Carloto Cotta plays a Portugese soccer star with visions of puppies.
We’re all too familiar with political slogans advocating border walls. But would building a border wall make Portugal great again?
That’s one of many comic questions posed in Diamantino, a broad satire from Portugal that won the Critics’ Week Grand Prize at last year’s Cannes Film Festival. The film screens on March 1 at 7 p.m. in Vilas Hall
The film follows Diamantino Matamouros (Carloto Cotta), Portugal’s most popular soccer star. When he’s “in the zone,” he sees the soccer field as a pink cloud with huge fluffy puppies. When he misses a key penalty kick, he loses contact with his puppies, along with his instinct for the game. This failure, and the unexpected passing of his father, drives him to isolate himself in his mansion.
His mean twin sisters, Sonia and Natasha (Anabela and Margarida Moriera), conspire to keep Diamantino’s income flowing while he is off the field. They submit their brother to a series of tests conducted by the mysterious Dr. Lamborghini (Carla Maciel) to discover the secret to his soccer prowess. The funders of the research have interests beyond the soccer field. They produce advertisements to provoke nationalist fervor, which Diamantino appears in, despite not understanding their message.

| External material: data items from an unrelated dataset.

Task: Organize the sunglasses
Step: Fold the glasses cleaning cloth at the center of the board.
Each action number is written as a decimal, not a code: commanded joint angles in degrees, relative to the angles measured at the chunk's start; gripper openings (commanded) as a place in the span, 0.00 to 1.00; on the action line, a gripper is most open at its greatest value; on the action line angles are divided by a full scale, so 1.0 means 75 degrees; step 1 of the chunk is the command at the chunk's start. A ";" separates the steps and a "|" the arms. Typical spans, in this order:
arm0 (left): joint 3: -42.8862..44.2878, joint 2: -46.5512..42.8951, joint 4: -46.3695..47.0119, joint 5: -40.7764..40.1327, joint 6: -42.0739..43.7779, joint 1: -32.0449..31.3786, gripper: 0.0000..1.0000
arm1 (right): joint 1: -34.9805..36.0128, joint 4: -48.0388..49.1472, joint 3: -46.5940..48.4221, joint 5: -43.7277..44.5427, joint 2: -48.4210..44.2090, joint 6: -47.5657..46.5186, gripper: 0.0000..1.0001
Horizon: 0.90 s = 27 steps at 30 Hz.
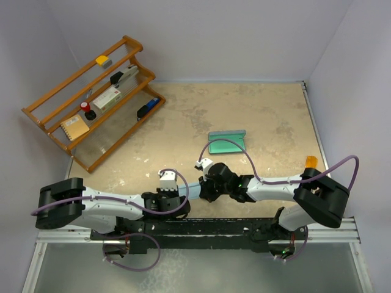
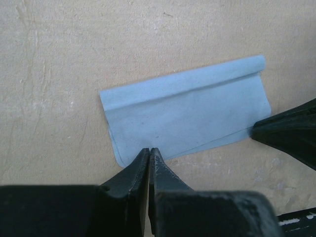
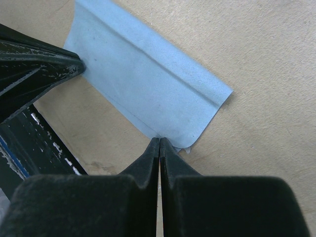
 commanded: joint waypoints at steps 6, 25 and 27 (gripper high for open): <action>-0.0153 -0.0110 -0.0448 0.0018 -0.0403 -0.0066 0.00 | 0.0049 -0.0498 -0.0223 0.0276 0.0048 -0.0196 0.00; -0.0365 -0.0346 -0.0526 0.0006 -0.0491 -0.0072 0.00 | 0.0049 -0.0834 -0.0083 0.0458 -0.0108 -0.0337 0.00; -0.0363 -0.0393 -0.0492 -0.0010 -0.0474 -0.0075 0.00 | 0.0052 -0.0717 -0.0173 0.0487 -0.0336 -0.0326 0.00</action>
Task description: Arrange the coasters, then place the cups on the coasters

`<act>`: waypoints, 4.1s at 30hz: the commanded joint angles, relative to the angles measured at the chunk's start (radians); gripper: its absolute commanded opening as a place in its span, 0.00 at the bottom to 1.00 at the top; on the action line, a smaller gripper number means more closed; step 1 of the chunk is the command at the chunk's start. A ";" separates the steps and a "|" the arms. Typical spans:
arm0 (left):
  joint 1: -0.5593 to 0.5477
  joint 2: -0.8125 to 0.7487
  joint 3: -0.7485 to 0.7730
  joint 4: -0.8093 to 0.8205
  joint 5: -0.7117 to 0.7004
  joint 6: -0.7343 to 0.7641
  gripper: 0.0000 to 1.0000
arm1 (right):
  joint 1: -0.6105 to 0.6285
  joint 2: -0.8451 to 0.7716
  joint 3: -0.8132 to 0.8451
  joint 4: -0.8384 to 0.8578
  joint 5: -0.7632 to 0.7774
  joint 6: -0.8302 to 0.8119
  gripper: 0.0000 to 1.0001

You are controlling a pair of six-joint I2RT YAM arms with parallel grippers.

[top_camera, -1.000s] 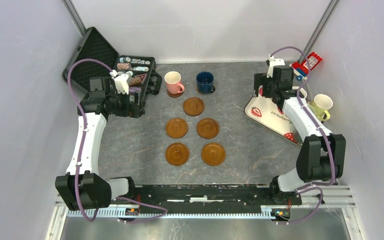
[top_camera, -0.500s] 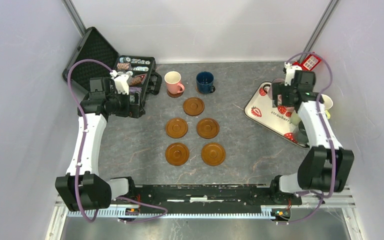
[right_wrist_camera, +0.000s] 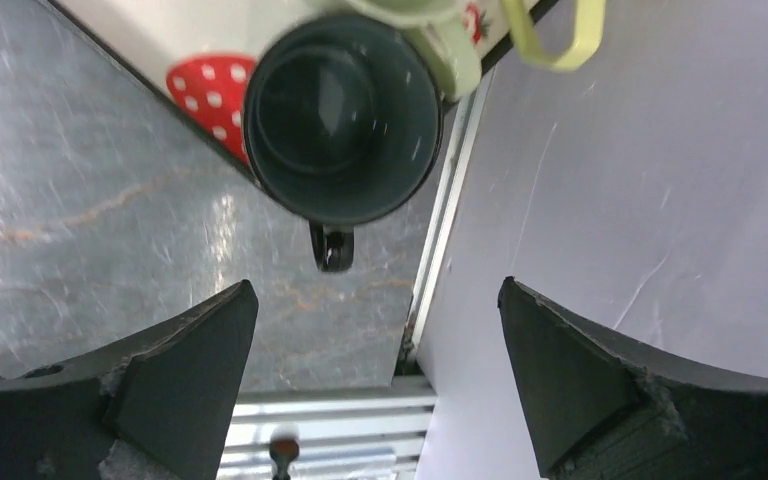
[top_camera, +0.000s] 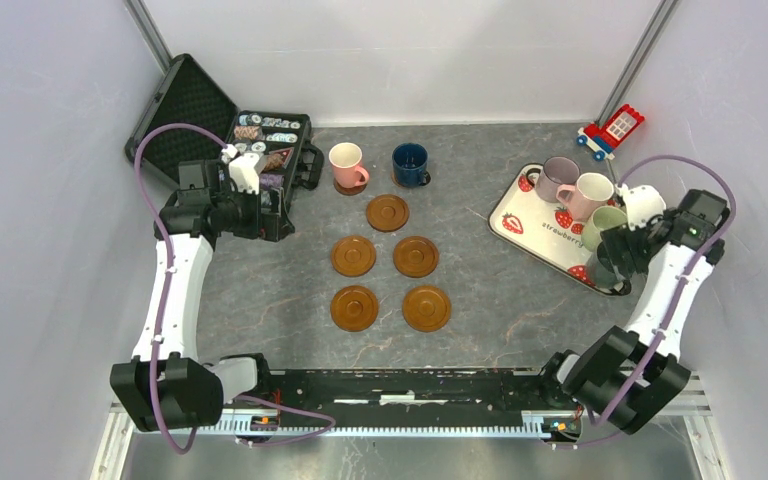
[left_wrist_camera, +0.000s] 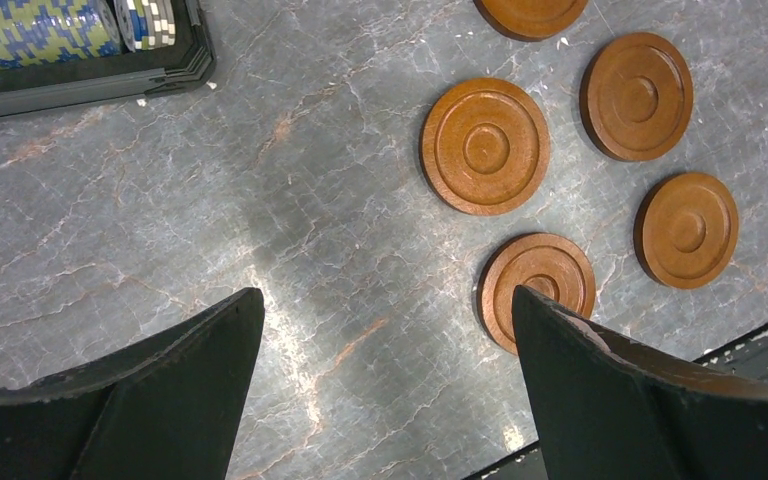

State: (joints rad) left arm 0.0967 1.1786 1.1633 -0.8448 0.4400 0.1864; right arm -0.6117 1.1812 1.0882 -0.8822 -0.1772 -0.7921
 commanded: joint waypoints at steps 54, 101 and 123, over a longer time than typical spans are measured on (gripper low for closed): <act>0.001 0.006 0.044 -0.016 0.048 0.007 1.00 | 0.133 -0.036 -0.056 -0.072 -0.436 -0.163 0.00; 0.002 0.113 0.059 0.064 -0.090 -0.139 1.00 | 1.210 0.740 0.371 0.688 0.060 0.589 0.00; 0.001 0.094 0.044 0.062 -0.112 -0.105 1.00 | 1.238 0.747 0.299 0.706 0.061 0.625 0.60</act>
State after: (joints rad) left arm 0.0967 1.2953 1.2030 -0.8082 0.3397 0.0898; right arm 0.6201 1.9785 1.3895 -0.1982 -0.1081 -0.1879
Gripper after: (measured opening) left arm 0.996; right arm 0.557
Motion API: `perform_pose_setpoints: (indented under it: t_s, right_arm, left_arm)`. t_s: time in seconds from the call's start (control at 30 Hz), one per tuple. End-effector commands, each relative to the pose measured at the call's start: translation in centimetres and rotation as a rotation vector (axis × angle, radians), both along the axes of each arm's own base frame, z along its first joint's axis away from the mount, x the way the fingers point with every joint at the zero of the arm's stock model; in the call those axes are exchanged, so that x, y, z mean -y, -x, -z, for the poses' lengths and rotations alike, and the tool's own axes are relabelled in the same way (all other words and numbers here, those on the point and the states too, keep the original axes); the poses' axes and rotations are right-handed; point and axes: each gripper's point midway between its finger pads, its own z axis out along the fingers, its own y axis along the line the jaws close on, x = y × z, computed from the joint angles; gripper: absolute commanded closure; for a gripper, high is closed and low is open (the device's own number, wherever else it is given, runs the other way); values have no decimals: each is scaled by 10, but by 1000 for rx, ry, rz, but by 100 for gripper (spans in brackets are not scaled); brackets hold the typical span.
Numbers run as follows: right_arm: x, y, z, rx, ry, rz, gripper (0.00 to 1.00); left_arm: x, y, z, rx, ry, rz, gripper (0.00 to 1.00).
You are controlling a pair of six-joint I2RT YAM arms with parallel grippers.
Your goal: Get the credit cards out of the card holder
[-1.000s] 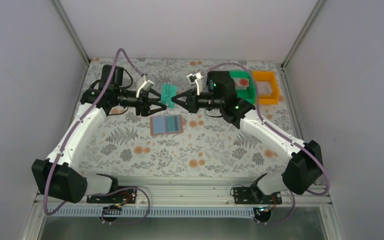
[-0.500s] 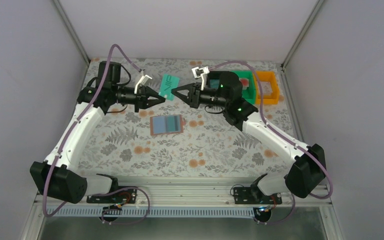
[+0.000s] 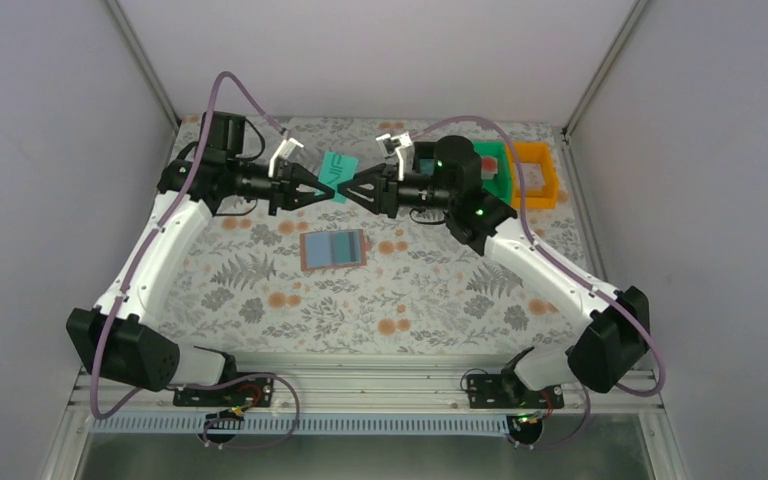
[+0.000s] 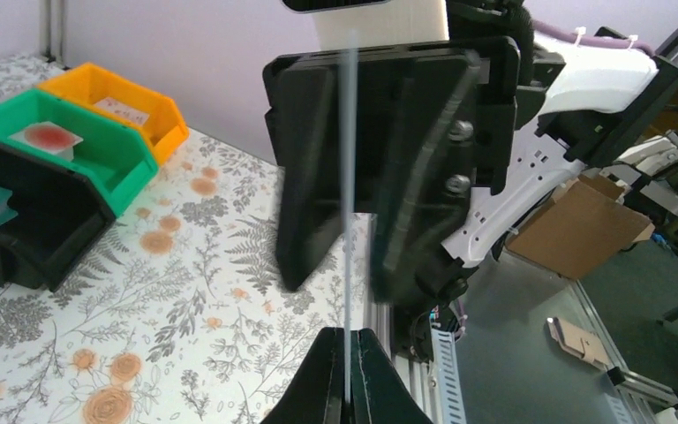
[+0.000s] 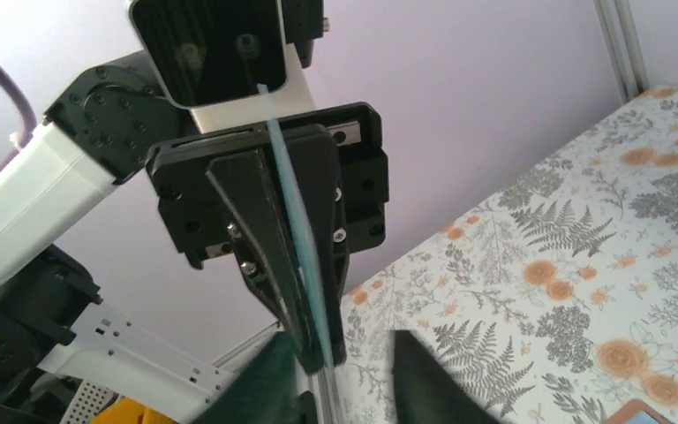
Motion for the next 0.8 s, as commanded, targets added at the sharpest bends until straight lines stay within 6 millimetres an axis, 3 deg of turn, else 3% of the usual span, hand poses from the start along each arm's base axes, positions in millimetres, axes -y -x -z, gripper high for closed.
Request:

Add a money-laundering investigation run by two lesbian lovers, one of whom masquerades as an African refugee boy to be adopted by Diamantino, and you have more than enough ingredients for a wacky farce. Diamantino comically fails to understand the world around him, but sports star worship, nationalist politics, profit-driven science, and the surveillance state should not make sense.
Directors Gabriel Abrantes and Daniel Schmidt deliver an entertaining but never fully satisfying film. Little happens until the last third of the film, when the comic concepts start to pay off. The humor is often funnier in concept than it is in its execution on screen.
The most overt political satire, a slogan spewing anti-EU commercial, is as obvious as a Saturday Night Live cold open. The most audacious images, including the fluffy puppies, seem obscured in a digital haze that temper their visceral and comic impact.
That said, Diamantino directly addresses the consequences of the austerity measures implemented in Portugal in 2010 after the global financial crisis. At a time of genuine political tension, such a charmingly silly film provides much-needed relief.